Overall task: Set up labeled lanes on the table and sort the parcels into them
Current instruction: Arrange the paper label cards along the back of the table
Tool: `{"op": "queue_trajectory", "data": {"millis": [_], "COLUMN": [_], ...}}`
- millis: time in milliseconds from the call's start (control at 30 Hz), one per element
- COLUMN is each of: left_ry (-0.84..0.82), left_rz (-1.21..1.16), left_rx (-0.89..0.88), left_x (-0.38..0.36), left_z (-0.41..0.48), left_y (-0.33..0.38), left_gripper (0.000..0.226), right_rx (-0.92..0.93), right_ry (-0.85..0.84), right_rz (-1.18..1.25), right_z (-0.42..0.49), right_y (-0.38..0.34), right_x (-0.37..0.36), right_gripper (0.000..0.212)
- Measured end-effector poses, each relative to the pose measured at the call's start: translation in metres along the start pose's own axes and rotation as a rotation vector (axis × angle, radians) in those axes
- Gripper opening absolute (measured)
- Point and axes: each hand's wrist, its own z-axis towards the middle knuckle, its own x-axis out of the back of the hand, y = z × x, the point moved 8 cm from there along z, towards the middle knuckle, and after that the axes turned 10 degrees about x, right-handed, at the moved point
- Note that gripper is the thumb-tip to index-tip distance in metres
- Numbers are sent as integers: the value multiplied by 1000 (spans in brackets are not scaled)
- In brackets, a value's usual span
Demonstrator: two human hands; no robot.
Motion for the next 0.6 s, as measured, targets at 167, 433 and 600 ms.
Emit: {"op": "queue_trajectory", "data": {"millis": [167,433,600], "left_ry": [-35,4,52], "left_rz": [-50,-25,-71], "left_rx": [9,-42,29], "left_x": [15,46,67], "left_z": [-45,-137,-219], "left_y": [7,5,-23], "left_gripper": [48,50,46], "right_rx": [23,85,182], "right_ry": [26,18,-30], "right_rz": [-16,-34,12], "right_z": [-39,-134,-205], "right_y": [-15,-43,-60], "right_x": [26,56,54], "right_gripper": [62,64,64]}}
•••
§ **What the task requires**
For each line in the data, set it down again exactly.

§ **Written answer**
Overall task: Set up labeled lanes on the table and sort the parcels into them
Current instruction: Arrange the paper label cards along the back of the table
Tool: `{"op": "queue_trajectory", "data": {"millis": [_], "COLUMN": [_], ...}}`
- millis: time in milliseconds from the call's start (control at 30 Hz), one per element
- COLUMN is each of: left_ry (-0.84..0.82), left_rz (-1.21..1.16), left_rx (-0.89..0.88), left_x (-0.38..0.36), left_z (-0.41..0.48), left_y (-0.33..0.38), left_gripper (0.000..0.226), right_rx (-0.92..0.93), right_ry (-0.85..0.84), right_rz (-1.18..1.25), right_z (-0.42..0.49), right_y (-0.38..0.34), right_x (-0.37..0.36), right_gripper (0.000..0.212)
- Measured end-effector poses, each relative to the pose measured at the call's start: translation in metres along the start pose's own axes and rotation as a rotation vector (axis × angle, radians) in those axes
- Gripper opening absolute (measured)
- Point and axes: each hand's wrist, its own z-axis towards the middle knuckle, its own x-axis out of the back of the hand, y = z × x, the point moved 8 cm from there along z, towards the middle knuckle, and after that the axes turned 10 degrees about x, right-handed, at the moved point
- Note that gripper is the thumb-tip to index-tip distance in metres
- Numbers are sent as integers: the value multiplied by 1000 (spans in brackets are not scaled)
- In brackets, a value's usual span
Demonstrator: two human hands; no robot.
Motion for the next 0.6 s, as measured, targets at 167, 433 and 600 ms.
Emit: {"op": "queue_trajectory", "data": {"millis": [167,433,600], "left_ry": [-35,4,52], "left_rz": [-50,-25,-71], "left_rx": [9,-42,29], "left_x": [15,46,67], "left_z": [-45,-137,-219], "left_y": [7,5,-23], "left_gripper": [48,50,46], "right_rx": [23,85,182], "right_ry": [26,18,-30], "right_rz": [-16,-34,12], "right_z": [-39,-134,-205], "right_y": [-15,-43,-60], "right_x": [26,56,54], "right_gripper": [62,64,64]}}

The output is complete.